What'd I say? Goth Batman. OK, I’ll concede on the self-injury; this Batman’s Bat suit being, as mentioned, exceedingly low-tech as supersuit armor goes, results in a number of scars and bruises on the Bat bod that the camera lovingly pans.As bruised as Batman gets, the movie is low-action except for one car chase and a final act rescue sequence that seems out of place due to its high energy. Speaking of car chases—I highly recommend the new Batmobile. Now this is a Batmobile to covet. Not the 1960s campy original, or the riot-tank militaristic behemoth of the Christopher Nolan era—this is a muscle car to put all muscle cars to shame.
But back to Batman. Pattinson’s Bruce Wayne is hardly the free-spending billionaire playboy of past Batman characters. Is he perhaps very thrift-minded? He’s able to afford so much of a higher tech, Rolls Royce-like batsuit, like Ironman, but seems to prefer using eyeliner pencil to camouflage his eyes. Goths also enjoy wearing lots of eyeliner.

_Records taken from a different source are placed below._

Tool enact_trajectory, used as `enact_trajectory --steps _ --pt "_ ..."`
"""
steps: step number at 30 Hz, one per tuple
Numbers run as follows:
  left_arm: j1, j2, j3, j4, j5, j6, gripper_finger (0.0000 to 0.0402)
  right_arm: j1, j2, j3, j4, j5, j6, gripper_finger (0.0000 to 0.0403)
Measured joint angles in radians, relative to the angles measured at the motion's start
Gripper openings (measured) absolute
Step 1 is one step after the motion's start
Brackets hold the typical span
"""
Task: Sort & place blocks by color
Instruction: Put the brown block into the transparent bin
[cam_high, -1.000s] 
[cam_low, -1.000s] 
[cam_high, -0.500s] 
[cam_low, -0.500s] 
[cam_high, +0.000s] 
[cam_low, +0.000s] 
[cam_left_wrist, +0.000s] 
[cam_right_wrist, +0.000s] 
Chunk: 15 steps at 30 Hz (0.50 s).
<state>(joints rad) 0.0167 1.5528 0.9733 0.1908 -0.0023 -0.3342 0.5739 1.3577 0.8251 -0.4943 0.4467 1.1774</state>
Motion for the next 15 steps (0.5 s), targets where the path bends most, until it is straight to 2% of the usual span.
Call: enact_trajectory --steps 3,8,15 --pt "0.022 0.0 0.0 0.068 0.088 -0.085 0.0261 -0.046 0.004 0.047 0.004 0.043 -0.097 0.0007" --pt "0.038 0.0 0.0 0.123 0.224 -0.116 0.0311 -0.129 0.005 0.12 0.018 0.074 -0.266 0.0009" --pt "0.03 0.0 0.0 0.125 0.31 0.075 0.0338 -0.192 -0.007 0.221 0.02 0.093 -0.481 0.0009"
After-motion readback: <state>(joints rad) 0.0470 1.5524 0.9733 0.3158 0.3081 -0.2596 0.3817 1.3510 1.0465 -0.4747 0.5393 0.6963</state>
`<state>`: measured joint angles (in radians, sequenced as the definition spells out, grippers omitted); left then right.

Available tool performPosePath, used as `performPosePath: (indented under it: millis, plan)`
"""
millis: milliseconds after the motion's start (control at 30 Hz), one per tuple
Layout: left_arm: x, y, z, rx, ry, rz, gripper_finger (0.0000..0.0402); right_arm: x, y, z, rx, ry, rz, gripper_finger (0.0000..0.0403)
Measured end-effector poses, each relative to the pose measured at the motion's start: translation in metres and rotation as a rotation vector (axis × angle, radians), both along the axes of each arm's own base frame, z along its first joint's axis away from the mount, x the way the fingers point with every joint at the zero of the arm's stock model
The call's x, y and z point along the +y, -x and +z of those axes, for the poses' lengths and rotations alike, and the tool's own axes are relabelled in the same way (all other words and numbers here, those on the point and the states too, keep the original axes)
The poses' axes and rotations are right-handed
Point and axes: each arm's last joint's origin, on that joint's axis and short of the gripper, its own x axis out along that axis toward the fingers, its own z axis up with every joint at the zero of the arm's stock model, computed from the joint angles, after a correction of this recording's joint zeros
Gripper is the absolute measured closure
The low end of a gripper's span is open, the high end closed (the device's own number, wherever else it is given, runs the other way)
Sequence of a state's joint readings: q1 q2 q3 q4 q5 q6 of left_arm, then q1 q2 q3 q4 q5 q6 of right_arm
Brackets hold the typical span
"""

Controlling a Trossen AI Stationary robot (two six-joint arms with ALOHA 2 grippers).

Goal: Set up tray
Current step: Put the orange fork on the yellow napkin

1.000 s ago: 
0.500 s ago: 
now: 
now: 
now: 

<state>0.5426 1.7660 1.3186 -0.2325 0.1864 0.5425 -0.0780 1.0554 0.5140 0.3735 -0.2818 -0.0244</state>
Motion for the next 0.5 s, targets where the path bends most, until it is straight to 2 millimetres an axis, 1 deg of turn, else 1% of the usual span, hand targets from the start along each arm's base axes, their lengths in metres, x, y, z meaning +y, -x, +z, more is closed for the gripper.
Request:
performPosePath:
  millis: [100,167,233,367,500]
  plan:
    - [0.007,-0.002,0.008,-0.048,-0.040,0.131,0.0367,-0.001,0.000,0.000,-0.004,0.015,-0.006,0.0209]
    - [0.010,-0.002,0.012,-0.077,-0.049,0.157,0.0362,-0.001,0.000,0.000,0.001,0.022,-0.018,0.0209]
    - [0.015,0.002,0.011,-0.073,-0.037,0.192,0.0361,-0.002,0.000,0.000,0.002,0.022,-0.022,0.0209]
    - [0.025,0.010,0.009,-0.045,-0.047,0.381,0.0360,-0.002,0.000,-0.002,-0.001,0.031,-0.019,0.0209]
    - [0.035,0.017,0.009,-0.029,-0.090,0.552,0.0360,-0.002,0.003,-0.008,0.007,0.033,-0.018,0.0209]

Speaking of supersuits, I’m personally tired of the gritty, dark, dreary, low-tech, realistic trend in Batman movies. But since the franchise won’t be going away anytime soon, I‘d like to see—in the same way the Tampa Bay Buccaneers like to bring back the old 1970s “Creamsicle” football uniform every once in a while—I’d like to see the next Bat movie bring back the original light gray Bat suit with the blue underwear worn on top of the tights, blue cape, boots, gloves, black-on-yellow Bat insignia, and the yellow utility belt. Let’s see some actor try and animate that thing for a change.
“Furries are people who have an interest in anthropomorphic animals, or animals with human qualities. Many furries create their own animal character, known as a fursona, which functions as their avatar within furry communities.”
Oh, one last observation: He’s also so good at figuring out the Riddler’s riddles, you suspect him of having some Hobbit genes. He doesn’t even pause. This Batman knows riddles.
All in all, this is definitely the dingiest, dankest, most scabrous of the Bat stories: part serial killer murder mystery, part cautionary tale about institutional sludge and rot, with a goth-emo-furry-hobbit in the lead. Bat Baggins. Look for the Rudy Giuliani lisp. It’s not a bad Bat movie, but it’s definitely a too-long Bat movie.